◆ ASSIGNED TASK: The answer should consist of each line below that contains the word "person".

◆ DATA BLOCK:

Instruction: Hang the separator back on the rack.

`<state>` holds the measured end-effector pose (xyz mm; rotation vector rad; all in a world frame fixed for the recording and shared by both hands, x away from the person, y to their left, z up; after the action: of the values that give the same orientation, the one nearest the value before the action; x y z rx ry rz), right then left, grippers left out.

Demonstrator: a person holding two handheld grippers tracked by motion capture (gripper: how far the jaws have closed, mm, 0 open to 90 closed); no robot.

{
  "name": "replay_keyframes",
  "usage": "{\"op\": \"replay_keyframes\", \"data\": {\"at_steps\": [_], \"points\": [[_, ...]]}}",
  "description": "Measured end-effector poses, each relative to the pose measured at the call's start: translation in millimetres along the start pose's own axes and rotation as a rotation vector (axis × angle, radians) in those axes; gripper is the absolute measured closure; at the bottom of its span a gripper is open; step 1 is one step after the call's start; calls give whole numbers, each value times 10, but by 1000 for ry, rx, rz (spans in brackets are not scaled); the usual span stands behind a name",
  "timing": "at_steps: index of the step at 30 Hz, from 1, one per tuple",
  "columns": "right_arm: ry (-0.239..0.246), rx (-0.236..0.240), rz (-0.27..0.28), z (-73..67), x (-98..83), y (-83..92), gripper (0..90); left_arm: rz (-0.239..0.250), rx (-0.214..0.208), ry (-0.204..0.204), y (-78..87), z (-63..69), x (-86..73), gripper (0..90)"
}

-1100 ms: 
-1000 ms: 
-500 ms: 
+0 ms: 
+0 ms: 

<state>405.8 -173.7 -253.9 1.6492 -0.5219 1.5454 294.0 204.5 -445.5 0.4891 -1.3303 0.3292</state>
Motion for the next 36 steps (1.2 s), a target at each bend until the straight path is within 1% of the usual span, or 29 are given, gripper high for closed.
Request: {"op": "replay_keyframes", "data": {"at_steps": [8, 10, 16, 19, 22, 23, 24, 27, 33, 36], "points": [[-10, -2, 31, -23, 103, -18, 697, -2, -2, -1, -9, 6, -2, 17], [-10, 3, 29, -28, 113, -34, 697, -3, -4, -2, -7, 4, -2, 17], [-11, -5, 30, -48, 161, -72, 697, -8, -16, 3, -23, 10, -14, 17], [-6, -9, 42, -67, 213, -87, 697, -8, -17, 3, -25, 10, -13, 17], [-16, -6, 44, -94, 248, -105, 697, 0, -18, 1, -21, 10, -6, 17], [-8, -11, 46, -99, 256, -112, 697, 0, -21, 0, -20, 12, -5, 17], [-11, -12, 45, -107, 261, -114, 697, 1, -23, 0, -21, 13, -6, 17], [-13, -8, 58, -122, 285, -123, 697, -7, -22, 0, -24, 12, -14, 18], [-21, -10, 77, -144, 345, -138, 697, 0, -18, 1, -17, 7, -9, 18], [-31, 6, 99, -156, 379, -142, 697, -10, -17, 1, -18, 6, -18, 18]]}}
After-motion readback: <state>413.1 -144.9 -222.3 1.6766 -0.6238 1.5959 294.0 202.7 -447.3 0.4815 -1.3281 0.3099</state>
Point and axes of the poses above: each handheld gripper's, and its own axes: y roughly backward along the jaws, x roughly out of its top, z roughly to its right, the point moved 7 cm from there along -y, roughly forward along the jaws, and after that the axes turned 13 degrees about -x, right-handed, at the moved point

◆ SOLVED EXERCISE:
`<state>` holds the measured end-effector pose (xyz mm; rotation vector rad; all in a world frame fixed for the recording and shared by both hands, x away from the person, y to their left, z up; after the action: of the values that give the same orientation, the one nearest the value before the action; x y z rx ry rz), right then left, grippers left out.
Demonstrator: a person holding two handheld grippers tracked by motion capture (gripper: how far the jaws have closed, mm, 0 open to 90 closed); no robot.

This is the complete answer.